THE PROBLEM
When the string "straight" is part of a line in the data below, report the whole line.

INPUT FOR THIS TASK
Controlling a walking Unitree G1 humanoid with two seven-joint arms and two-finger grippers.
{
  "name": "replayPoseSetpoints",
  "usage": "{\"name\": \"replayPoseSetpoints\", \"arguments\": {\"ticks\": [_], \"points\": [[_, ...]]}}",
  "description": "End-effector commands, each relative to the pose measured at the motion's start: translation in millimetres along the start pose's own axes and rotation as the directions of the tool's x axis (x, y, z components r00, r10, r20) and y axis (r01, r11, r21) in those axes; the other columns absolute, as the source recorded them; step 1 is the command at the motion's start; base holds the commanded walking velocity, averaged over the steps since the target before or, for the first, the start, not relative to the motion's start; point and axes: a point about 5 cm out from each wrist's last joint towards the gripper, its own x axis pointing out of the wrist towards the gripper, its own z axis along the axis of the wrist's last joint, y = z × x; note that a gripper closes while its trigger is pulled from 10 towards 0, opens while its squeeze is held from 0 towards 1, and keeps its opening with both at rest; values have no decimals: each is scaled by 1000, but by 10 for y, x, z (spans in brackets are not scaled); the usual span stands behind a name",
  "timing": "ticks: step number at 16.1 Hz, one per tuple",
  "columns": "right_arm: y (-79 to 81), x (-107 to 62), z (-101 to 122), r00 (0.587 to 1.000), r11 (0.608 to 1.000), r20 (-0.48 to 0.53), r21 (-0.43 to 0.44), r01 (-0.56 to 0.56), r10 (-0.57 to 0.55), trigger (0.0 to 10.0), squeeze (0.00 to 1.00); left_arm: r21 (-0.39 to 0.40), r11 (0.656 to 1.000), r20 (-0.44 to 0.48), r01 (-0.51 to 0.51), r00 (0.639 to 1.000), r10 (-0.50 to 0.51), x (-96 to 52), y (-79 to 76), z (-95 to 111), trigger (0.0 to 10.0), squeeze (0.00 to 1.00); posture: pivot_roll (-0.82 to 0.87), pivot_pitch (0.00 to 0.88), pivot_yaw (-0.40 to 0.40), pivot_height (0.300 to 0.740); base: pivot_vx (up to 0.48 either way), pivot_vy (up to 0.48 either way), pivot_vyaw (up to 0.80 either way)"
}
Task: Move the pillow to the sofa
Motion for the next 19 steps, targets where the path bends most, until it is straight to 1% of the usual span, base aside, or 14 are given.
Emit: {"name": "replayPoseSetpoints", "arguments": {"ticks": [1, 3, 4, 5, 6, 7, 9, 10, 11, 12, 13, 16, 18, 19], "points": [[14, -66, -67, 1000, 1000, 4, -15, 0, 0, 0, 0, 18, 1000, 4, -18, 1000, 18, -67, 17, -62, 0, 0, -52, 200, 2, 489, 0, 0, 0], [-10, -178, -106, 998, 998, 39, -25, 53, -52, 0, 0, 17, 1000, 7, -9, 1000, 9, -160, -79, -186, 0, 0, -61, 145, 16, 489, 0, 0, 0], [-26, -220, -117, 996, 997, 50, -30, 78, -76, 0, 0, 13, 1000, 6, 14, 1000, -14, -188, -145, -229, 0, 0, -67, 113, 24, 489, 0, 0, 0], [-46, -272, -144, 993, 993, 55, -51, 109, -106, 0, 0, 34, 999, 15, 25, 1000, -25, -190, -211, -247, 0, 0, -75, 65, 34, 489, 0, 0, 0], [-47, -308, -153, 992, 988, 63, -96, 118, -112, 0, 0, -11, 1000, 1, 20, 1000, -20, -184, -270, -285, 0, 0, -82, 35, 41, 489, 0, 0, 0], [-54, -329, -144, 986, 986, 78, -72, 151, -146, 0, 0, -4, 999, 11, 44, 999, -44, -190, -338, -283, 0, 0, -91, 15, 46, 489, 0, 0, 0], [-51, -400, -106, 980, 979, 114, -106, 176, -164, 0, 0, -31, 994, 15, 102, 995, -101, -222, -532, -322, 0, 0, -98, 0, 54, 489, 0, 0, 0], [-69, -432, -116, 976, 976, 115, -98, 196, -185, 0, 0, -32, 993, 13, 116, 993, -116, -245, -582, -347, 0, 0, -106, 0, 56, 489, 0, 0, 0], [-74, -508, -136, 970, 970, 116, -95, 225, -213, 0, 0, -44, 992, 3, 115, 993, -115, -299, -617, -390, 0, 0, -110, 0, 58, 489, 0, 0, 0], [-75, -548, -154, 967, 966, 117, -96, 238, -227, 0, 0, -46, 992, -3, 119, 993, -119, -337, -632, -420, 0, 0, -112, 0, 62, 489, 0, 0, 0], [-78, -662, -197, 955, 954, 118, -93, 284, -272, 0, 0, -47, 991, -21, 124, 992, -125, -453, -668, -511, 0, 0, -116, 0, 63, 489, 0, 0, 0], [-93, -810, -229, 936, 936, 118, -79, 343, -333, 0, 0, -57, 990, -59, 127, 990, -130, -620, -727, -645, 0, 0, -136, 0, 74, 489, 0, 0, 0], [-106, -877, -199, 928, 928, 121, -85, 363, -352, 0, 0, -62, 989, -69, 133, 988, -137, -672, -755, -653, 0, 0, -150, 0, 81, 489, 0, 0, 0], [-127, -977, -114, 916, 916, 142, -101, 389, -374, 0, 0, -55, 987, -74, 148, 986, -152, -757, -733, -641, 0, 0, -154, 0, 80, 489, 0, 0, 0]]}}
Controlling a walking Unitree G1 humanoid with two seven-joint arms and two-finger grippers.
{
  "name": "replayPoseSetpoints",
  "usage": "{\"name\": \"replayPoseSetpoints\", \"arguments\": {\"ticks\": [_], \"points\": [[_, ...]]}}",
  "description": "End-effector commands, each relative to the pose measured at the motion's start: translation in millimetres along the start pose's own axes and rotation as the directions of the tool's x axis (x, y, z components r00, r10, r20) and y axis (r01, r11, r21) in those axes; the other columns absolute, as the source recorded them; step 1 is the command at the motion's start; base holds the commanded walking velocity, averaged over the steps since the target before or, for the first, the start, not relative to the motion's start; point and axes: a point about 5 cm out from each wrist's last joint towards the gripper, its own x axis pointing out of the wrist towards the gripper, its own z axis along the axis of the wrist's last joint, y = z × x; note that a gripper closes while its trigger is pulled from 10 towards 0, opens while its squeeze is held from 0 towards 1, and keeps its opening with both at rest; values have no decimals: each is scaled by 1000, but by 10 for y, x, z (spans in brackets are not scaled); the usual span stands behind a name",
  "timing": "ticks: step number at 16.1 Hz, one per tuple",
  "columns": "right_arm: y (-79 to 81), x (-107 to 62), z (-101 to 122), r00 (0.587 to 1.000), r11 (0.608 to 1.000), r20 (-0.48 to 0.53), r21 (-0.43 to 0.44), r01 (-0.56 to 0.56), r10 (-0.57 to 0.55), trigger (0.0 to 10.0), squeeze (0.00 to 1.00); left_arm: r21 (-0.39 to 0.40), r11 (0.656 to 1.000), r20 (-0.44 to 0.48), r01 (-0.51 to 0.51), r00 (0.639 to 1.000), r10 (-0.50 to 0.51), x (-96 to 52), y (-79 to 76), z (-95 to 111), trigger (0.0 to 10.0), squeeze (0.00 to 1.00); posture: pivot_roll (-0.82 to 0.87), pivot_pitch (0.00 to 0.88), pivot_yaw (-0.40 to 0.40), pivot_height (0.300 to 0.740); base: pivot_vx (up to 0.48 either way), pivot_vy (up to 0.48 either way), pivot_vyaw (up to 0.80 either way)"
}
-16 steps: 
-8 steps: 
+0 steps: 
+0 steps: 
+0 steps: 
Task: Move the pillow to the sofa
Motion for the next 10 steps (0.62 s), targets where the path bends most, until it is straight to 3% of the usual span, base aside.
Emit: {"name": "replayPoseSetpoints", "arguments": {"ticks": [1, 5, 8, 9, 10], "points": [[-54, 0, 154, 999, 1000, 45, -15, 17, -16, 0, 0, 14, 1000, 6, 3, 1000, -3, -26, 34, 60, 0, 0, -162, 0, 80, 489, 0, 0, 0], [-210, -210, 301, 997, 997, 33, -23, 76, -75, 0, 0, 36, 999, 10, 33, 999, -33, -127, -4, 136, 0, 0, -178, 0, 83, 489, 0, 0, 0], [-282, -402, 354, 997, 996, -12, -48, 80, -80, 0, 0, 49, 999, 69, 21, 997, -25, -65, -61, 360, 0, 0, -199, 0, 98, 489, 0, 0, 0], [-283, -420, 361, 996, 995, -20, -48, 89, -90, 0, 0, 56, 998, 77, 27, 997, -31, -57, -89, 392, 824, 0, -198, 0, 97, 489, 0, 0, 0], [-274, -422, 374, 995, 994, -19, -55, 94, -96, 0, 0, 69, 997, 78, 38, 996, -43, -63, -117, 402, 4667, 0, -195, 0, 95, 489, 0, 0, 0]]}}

ANSWER SECTION
Motion for the next 19 steps, targets where the path bends most, until it is straight to 1% of the usual span, base aside, or 14 are given.
Motion for the next 10 steps (0.62 s), targets where the path bends most, until it is straight to 3% of the usual span, base aside.

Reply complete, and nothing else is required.